[Problem to work on] Copy the data below verbatim, leaving no line out.

[Data below]
━━━━━━━━━━━━━━━━

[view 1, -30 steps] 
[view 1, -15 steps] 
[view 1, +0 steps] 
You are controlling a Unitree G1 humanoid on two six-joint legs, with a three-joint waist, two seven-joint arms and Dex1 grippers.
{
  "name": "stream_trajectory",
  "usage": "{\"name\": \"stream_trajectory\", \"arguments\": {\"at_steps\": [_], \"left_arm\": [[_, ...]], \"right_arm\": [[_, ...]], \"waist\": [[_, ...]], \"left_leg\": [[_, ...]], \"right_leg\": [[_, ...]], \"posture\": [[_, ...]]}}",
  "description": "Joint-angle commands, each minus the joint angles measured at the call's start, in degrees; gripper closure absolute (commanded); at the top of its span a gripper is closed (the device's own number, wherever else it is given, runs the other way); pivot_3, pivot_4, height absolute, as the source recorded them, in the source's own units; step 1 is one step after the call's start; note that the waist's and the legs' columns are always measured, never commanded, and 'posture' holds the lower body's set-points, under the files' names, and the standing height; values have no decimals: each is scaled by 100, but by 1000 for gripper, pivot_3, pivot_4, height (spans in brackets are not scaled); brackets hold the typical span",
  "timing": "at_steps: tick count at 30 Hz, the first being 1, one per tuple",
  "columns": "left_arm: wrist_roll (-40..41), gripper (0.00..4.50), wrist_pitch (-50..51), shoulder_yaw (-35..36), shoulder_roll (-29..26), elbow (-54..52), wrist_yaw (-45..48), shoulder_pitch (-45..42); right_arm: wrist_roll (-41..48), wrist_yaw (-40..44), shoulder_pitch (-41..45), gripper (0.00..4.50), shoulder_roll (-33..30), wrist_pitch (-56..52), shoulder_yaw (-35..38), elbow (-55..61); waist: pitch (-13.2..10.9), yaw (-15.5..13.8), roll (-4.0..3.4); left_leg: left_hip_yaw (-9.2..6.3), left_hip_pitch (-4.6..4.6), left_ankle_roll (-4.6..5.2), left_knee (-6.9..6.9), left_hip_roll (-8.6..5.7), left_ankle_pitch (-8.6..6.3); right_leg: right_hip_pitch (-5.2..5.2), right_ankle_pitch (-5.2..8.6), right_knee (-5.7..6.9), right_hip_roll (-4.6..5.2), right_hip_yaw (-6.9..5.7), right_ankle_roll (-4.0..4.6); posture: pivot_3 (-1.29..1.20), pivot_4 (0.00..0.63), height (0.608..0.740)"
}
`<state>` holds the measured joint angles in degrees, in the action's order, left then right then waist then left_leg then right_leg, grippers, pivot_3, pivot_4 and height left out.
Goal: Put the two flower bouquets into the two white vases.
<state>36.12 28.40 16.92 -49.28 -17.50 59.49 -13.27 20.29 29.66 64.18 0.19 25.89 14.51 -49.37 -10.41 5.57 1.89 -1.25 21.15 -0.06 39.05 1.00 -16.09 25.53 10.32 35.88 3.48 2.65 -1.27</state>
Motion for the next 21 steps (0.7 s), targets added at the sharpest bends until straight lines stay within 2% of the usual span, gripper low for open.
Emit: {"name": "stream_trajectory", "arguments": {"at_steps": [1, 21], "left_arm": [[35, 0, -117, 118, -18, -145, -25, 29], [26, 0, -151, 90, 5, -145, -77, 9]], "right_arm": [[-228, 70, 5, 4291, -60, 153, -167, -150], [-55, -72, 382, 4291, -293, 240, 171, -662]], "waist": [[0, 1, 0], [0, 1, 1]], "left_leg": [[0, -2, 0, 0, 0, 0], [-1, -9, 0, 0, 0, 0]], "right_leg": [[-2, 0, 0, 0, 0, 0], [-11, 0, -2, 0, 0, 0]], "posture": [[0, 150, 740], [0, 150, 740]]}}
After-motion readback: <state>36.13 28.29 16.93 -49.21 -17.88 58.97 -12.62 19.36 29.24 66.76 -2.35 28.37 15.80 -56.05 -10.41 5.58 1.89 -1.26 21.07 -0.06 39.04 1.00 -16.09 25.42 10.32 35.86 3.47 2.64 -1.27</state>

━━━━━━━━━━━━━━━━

[Response to this exercise]
[view 1, -30 steps] 
[view 1, -15 steps] 
[view 1, +0 steps] 
You are controlling a Unitree G1 humanoid on two six-joint legs, with a three-joint waist, two seven-joint arms and Dex1 grippers.
{
  "name": "stream_trajectory",
  "usage": "{\"name\": \"stream_trajectory\", \"arguments\": {\"at_steps\": [_], \"left_arm\": [[_, ...]], \"right_arm\": [[_, ...]], \"waist\": [[_, ...]], \"left_leg\": [[_, ...]], \"right_leg\": [[_, ...]], \"posture\": [[_, ...]]}}",
  "description": "Joint-angle commands, each minus the joint angles measured at the call's start, in degrees; gripper closure absolute (commanded); at the top of its span a gripper is closed (the device's own number, wherever else it is given, runs the other way); pivot_3, pivot_4, height absolute, as the source recorded them, in the source's own units; step 1 is one step after the call's start; note that the waist's and the legs' columns are always measured, never commanded, and 'posture' holds the lower body's set-points, under the files' names, and the standing height; values have no decimals: each is scaled by 100, but by 1000 for gripper, pivot_3, pivot_4, height (spans in brackets are not scaled); brackets hold the typical span",
  "timing": "at_steps: tick count at 30 Hz, the first being 1, one per tuple",
  "columns": "left_arm: wrist_roll (-40..41), gripper (0.00..4.50), wrist_pitch (-50..51), shoulder_yaw (-35..36), shoulder_roll (-29..26), elbow (-54..52), wrist_yaw (-45..48), shoulder_pitch (-45..42); right_arm: wrist_roll (-41..48), wrist_yaw (-40..44), shoulder_pitch (-41..45), gripper (0.00..4.50), shoulder_roll (-33..30), wrist_pitch (-56..52), shoulder_yaw (-35..38), elbow (-55..61); waist: pitch (-13.2..10.9), yaw (-15.5..13.8), roll (-4.0..3.4); left_leg: left_hip_yaw (-9.2..6.3), left_hip_pitch (-4.6..4.6), left_ankle_roll (-4.6..5.2), left_knee (-6.9..6.9), left_hip_roll (-8.6..5.7), left_ankle_pitch (-8.6..6.3); right_leg: right_hip_pitch (-5.2..5.2), right_ankle_pitch (-5.2..8.6), right_knee (-5.7..6.9), right_hip_roll (-4.6..5.2), right_hip_yaw (-6.9..5.7), right_ankle_roll (-4.0..4.6); posture: pivot_3 (-1.29..1.20), pivot_4 (0.00..0.63), height (0.608..0.740)"
}
`<state>` holds the measured joint angles in degrees, in the action's order, left then right then waist then left_leg then right_leg, grippers, pivot_3, pivot_4 and height left out.
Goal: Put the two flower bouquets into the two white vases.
<state>36.12 28.40 16.92 -49.28 -17.50 59.49 -13.27 20.29 29.66 64.18 0.19 25.89 14.51 -49.37 -10.41 5.57 1.89 -1.25 21.15 -0.06 39.05 1.00 -16.09 25.53 10.32 35.88 3.48 2.65 -1.27</state>
Motion for the next 21 steps (0.7 s), targets added at the sharpest bends until straight lines stay within 2% of the usual span, gripper low for open.
Emit: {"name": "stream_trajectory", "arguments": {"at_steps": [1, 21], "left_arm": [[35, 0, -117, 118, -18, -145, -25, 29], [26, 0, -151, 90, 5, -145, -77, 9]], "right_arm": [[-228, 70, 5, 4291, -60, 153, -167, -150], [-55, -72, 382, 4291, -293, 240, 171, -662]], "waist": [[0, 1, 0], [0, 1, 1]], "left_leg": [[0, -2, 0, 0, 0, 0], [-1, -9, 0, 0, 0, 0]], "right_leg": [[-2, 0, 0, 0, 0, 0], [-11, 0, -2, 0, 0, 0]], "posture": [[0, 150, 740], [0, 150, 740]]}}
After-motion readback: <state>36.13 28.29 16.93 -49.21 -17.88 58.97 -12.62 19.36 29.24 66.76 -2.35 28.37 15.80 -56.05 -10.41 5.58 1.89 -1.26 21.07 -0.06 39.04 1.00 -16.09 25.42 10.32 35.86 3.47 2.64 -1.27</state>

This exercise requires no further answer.